-- Opening Marker --

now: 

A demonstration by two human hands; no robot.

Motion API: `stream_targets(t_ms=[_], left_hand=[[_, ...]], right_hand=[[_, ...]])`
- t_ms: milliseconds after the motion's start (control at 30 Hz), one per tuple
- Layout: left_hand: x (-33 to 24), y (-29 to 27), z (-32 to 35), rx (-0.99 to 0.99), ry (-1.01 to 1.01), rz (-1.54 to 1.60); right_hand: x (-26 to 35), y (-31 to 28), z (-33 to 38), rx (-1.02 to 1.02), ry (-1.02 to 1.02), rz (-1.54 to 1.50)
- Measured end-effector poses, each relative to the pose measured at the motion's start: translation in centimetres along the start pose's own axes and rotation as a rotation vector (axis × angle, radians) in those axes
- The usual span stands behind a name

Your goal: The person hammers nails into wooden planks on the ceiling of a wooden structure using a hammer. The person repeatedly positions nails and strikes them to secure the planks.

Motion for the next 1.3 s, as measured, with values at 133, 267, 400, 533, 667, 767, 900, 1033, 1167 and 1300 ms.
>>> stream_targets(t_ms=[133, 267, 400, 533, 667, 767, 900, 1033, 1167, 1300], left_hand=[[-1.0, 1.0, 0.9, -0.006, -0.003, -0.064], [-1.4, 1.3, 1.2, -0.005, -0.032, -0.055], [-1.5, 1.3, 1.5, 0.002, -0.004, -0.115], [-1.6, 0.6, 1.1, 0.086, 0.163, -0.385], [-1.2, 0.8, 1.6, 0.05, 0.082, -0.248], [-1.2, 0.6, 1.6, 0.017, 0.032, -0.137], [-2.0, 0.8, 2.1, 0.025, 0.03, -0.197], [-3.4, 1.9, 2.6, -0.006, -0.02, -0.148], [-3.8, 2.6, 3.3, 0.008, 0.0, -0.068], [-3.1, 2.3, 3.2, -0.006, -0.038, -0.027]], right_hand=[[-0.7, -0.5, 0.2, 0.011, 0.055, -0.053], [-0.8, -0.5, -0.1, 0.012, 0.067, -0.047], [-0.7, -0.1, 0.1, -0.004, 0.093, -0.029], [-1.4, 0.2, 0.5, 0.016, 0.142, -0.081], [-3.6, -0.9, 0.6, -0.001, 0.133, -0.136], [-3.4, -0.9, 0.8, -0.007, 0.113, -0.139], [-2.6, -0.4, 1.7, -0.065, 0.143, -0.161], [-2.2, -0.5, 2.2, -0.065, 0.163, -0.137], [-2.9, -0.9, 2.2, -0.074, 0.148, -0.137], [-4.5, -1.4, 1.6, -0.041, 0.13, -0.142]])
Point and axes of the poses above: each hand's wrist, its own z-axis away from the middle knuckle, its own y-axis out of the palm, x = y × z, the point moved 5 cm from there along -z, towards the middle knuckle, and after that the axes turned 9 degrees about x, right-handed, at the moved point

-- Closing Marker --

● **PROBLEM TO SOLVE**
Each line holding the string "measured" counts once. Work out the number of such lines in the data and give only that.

● **ANSWER SECTION**
2